### Source data
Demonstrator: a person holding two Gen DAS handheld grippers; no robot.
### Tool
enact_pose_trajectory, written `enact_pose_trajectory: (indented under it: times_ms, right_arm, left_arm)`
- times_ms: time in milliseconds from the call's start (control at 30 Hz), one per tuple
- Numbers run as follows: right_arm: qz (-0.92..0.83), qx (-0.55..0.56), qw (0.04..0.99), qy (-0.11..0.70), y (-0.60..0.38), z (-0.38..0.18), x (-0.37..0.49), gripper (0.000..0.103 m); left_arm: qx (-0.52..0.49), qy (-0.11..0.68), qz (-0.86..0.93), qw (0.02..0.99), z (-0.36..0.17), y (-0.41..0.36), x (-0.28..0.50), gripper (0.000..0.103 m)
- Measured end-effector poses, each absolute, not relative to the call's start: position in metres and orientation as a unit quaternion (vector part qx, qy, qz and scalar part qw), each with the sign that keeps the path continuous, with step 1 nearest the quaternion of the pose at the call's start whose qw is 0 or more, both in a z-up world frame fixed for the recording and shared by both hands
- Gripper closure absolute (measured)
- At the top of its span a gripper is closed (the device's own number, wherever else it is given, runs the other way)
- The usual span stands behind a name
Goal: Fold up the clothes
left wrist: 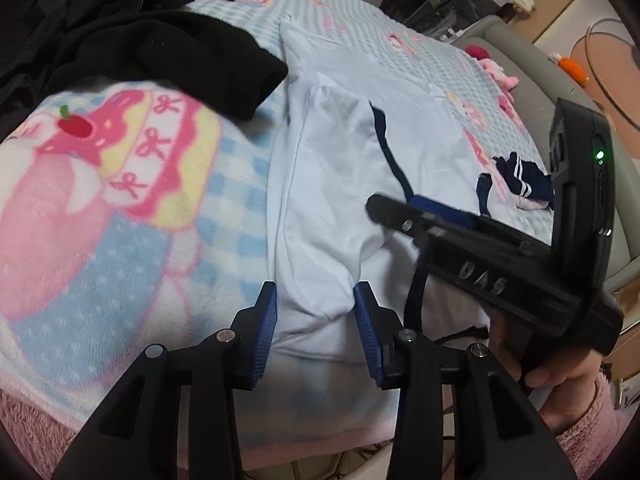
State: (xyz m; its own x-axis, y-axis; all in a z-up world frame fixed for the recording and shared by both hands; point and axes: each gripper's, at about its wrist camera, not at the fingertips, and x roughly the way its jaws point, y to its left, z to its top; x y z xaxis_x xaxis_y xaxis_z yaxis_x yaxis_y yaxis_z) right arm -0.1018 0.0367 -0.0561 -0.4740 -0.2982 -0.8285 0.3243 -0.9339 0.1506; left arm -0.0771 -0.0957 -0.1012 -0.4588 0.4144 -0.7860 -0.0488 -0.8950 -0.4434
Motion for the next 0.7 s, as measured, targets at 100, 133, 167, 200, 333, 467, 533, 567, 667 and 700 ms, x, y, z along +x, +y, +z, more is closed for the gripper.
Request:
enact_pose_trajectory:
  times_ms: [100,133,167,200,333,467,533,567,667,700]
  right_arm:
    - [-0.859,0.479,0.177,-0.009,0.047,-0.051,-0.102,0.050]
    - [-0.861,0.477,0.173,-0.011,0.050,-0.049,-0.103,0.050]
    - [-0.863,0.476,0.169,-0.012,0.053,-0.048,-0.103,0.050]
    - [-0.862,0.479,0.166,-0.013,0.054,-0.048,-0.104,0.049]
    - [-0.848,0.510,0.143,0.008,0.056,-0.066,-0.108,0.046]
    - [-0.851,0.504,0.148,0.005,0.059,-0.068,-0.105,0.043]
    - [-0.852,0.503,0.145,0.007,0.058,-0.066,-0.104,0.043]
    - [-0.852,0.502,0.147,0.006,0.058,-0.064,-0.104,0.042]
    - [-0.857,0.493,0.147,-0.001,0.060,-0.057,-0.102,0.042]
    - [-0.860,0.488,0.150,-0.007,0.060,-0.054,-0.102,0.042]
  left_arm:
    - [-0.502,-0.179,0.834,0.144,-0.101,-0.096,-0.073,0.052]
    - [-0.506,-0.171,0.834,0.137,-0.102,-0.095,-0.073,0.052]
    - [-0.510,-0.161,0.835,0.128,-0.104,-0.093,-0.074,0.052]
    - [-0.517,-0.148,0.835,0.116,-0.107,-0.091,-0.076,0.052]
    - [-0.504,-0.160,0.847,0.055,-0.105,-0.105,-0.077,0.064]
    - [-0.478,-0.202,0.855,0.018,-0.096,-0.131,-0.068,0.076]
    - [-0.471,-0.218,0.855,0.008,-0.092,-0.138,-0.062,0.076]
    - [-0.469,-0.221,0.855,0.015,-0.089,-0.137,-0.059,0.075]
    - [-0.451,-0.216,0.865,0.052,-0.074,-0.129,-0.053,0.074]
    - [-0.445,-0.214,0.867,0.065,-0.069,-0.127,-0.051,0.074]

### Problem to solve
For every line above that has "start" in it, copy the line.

### Written solution
- times_ms: time in milliseconds from the call's start (control at 30 Hz), one per tuple
- Measured end-effector poses, each absolute, not relative to the call's start: position in metres and orientation as a unit quaternion (vector part qx, qy, qz and scalar part qw), each with the sign that keeps the path continuous, with step 1 nearest the quaternion of the pose at the call's start whose qw is 0 or more, both in a z-up world frame fixed for the recording and shared by both hands

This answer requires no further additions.